Energy Minister Eric Williams said tenders would be called shortly for construction of a 425 Mw power plant to support a proposed world-scale aluminum smelter. The $250 million power plant would be built in La Brea at a new industrial estate being developed on the island's southwest coast 8 miles north of the Atlantic LNG plant.

Williams said negotiations "with a global entity" for the integrated smelter were at a delicate stage. Energy industry sources point to Venezuela's state-owned Industria Venezolana de Aluminio SA as the likely sponsor.

In August, Prime Minister Patrick Manning told parliament that as part of a deal for a fourth LNG train, BP Trinidad & Tobago LLC would provide the country with 100 MMcfd of free gas that could be used to support the power generation plant during 2003-17, after which a 10% royalty rate would apply.

US DRILLING ACTIVITY increased by 6 rotary rigs to 1,113 units working, Baker Hughes Inc. reported Nov. 26. That's up from 835 active rigs during the same period a year ago.

The increase was divided evenly between land, up by 3 units to 995 working, and offshore, up by 3 units to 100 in the Gulf of Mexico, and 104 in US waters as a whole. Drilling in inland waters was unchanged with 14 rigs working.

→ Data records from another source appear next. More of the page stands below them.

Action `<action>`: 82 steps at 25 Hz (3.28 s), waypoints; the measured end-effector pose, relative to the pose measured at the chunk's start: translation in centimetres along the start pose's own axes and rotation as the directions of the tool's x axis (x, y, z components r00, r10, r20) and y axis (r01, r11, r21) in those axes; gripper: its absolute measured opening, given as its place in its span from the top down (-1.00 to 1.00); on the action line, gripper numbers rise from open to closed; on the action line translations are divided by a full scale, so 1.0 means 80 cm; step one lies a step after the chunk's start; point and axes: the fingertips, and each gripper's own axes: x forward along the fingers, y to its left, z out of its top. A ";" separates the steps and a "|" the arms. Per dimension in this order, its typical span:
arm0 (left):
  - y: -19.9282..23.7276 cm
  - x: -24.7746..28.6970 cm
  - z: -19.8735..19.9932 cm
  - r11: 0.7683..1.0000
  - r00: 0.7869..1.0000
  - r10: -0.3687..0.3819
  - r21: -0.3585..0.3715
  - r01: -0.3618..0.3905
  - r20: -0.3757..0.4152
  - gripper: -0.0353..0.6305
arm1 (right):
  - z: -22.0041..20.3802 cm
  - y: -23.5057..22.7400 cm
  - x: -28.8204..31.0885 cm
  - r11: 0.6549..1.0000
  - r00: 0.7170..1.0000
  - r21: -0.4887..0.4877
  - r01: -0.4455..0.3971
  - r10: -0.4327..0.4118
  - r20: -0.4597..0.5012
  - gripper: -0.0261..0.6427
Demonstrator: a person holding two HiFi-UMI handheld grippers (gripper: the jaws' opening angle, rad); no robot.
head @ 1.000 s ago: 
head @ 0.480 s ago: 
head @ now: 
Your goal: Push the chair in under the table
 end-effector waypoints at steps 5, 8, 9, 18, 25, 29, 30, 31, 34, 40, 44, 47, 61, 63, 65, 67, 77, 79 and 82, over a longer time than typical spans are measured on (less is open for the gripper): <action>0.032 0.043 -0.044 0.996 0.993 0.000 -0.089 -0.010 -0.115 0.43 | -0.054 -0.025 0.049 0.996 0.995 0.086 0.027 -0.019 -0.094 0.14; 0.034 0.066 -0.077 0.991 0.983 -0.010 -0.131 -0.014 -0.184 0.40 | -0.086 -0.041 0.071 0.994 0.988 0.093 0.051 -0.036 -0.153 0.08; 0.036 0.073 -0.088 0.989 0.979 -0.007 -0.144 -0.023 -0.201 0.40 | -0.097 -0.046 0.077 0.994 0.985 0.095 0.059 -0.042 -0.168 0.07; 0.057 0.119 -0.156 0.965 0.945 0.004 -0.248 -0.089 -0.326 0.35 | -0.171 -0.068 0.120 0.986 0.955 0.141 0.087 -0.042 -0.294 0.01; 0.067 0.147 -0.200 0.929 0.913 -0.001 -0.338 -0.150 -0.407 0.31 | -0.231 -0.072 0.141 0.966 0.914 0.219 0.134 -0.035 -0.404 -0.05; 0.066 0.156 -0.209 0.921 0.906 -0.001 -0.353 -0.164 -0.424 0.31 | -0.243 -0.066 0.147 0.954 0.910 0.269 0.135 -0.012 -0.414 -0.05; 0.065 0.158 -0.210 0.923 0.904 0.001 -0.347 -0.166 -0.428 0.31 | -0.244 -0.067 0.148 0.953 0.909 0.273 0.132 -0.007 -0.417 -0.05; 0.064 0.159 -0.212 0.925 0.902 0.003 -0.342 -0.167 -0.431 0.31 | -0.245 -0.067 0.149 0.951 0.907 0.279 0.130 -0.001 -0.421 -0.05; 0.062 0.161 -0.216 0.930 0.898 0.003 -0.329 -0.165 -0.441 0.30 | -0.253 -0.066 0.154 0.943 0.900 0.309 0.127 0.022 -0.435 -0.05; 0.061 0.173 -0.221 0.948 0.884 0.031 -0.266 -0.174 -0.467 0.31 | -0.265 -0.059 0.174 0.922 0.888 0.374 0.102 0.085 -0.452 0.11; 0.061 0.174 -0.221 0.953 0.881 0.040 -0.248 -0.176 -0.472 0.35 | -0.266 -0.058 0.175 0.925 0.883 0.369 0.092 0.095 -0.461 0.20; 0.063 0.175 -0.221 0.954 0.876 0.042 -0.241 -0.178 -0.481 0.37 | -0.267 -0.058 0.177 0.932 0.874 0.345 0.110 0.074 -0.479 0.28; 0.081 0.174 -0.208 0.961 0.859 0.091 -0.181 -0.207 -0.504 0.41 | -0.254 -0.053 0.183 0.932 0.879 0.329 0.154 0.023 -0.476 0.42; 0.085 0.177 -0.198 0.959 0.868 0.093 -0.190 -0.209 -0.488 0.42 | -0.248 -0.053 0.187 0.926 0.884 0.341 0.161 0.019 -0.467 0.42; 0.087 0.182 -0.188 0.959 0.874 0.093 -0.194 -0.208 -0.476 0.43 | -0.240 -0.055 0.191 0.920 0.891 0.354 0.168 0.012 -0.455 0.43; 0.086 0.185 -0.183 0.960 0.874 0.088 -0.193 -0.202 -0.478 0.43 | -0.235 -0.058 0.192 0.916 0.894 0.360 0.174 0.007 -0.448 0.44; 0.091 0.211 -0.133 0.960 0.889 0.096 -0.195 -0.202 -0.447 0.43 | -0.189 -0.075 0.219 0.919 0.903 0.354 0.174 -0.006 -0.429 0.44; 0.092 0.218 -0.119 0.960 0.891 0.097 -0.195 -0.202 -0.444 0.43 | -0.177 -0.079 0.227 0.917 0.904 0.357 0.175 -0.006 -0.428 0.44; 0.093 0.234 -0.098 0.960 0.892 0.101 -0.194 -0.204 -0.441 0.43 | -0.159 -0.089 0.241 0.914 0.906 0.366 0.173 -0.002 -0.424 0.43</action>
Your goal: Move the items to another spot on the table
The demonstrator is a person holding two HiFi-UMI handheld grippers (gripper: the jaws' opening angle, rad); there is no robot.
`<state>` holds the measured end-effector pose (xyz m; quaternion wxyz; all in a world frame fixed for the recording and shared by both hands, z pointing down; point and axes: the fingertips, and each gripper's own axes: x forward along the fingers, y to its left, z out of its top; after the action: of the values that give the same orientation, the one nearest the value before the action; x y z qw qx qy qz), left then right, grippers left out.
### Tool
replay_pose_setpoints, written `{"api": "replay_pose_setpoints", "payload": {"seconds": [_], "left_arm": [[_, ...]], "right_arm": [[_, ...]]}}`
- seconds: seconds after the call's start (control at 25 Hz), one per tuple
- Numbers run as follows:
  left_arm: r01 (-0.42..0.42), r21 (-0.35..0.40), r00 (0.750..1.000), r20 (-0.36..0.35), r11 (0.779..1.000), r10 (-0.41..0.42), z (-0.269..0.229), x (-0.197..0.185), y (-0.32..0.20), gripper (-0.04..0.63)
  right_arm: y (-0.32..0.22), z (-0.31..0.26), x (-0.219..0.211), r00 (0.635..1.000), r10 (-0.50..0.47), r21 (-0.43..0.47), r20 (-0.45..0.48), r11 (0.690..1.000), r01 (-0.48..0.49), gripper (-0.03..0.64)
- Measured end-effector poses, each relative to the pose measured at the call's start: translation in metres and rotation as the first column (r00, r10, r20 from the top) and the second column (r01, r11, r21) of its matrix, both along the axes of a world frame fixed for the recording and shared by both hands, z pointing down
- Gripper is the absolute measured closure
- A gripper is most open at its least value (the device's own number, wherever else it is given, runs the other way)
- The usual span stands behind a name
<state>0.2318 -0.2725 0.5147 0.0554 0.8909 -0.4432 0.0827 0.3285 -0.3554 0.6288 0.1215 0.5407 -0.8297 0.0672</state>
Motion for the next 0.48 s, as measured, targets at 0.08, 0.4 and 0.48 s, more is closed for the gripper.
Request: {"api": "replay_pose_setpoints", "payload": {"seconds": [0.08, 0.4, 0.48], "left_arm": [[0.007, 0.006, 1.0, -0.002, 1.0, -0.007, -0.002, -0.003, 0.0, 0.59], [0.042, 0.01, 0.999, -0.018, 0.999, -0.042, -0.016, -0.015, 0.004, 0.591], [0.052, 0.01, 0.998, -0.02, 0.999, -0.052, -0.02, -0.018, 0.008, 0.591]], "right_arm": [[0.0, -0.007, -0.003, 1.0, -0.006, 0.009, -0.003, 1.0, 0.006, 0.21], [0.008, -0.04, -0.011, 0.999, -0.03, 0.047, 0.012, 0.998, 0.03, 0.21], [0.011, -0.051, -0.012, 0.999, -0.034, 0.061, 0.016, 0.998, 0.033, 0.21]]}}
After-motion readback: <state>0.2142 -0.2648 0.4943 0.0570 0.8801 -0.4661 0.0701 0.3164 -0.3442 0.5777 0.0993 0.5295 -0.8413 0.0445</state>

Canada's rig count increased by 20 to 434 rigs making hole for the week, up from 329 a year ago.

ODS-Petrodata Consulting & Research, Houston, said that two jack up rigs left the US Gulf of Mexico this week, leaving 162 mobile offshore rigs available for work in those waters. The number of rigs under contract decreased by 1 to 123, slightly increasing the utilization rate to 75.9%.

In European waters, the rig fleet increased by 1 to 96, while the number of contracted rigs rose by 1 to 75, for 78.1% utilization. Worldwide, there was a net increase of 3 mobile offshore rigs under contract to 529, out of a total fleet of 656. That boosted the global utilization rate among mobile offshore rigs to 80.6%.